Un accident s'est produit lorsqu'un véhicule automobile a franchi une voie ferrée à un passage à niveau et a été percuté par un train. Ce tragique événement a entraîné le décès de deux personnes, la conductrice du véhicule et son fils. Les héritiers de la conductrice ont assigné la société nationale des chemins de fer français, en tant que gardienne de la locomotive impliquée dans l'accident, en responsabilité et indemnisation de leurs préjudices. Ils ont fondé leur demande sur l'article 1384, alinéa 1, devenu 1242, alinéa 1, du Code civil, qui établit la responsabilité du gardien d'une chose.
cass., 2e civ., 16 Janvier 2020, n° 19-14.821
1Faits
2Procédure
Le tribunal de première instance a été saisi par les héritiers de la victime qui ont demandé réparation pour les préjudices subis suite à l'accident. La cour d'appel a été saisie après que le tribunal ait rendu une décision en faveur de la SNCF, qui avait contesté sa responsabilité en invoquant une cause étrangère exonératoire.

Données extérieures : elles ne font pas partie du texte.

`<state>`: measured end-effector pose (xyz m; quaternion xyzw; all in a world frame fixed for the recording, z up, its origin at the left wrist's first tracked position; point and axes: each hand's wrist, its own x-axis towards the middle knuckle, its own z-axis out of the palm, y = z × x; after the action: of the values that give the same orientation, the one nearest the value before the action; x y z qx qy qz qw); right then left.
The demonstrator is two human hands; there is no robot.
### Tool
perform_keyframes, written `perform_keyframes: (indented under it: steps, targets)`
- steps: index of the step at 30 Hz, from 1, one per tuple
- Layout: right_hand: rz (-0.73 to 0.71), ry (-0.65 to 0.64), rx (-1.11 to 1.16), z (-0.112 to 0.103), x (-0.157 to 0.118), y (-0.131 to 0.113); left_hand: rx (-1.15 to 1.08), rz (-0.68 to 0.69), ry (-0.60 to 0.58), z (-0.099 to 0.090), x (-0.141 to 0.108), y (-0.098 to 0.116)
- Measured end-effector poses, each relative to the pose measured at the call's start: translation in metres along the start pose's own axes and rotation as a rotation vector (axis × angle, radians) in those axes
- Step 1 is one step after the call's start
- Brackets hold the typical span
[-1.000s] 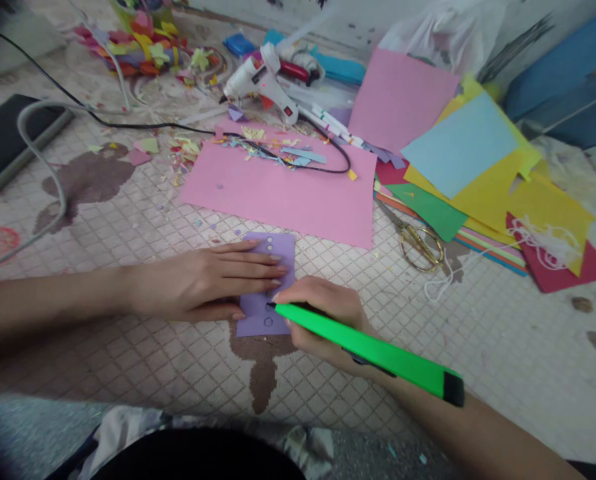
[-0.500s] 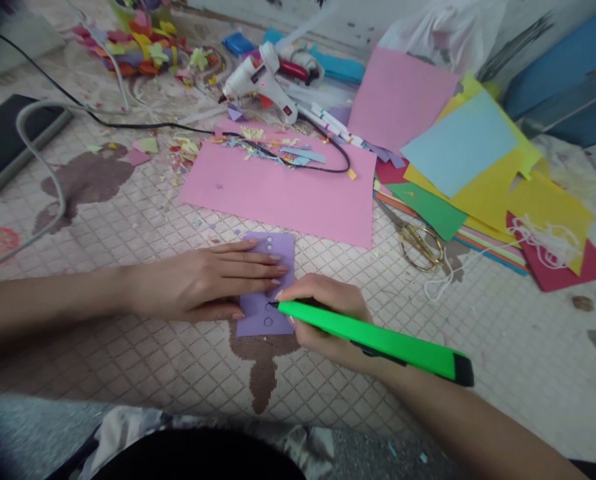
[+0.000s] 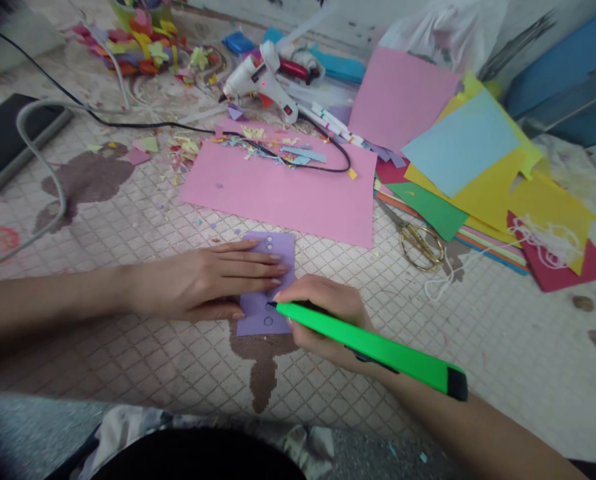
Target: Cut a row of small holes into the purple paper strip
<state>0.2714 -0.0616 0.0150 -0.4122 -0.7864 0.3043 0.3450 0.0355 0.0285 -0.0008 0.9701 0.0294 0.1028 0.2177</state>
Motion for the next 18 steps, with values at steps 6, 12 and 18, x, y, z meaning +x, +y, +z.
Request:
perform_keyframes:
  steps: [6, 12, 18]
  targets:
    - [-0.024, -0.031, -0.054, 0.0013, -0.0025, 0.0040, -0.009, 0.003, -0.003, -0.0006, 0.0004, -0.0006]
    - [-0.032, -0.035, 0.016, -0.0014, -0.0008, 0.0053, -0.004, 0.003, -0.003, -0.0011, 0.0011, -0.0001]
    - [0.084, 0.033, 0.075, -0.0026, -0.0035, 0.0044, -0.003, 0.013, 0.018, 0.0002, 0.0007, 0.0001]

L'arrêt rendu par la cour d'appel a déclaré l'établissement public industriel et commercial SNCF mobilités responsable des conséquences de la collision et l'a condamné à indemniser les victimes. La SNCF a alors formé un pourvoi en cassation contre cet arrêt, soutenant que la cour d'appel n'avait pas suffisamment examiné la faute de la victime dans l'accident.
3Problème de droit
La SNCF peut-elle être partiellement exonérée de sa responsabilité en raison de la faute de la victime ?
4Solution
La Cour casse partiellement l'arrêt de la cour d'appel. Elle rappelle que selon l'article 1384, alinéa 1, devenu 1242, alinéa 1, du Code civil, le gardien d'une chose est responsable des dommages causés par celle-ci, mais peut être exonéré si la faute de la victime a contribué au dommage. En l'espèce, la cour d'appel n'a pas recherché si le comportement imprudent de la conductrice au moment de l'accident pouvait constituer une faute susceptible d'exonérer partiellement la SNCF. En ne tenant pas compte des éléments démontrant que la conductrice avait redémarré son véhicule alors qu'elle était consciente de l'arrivée imminente du train, elle n'a pas donné de base légale à sa décision. La Cour renvoie donc les parties devant la cour d'appel de Lyon pour qu'il soit statué sur ces points.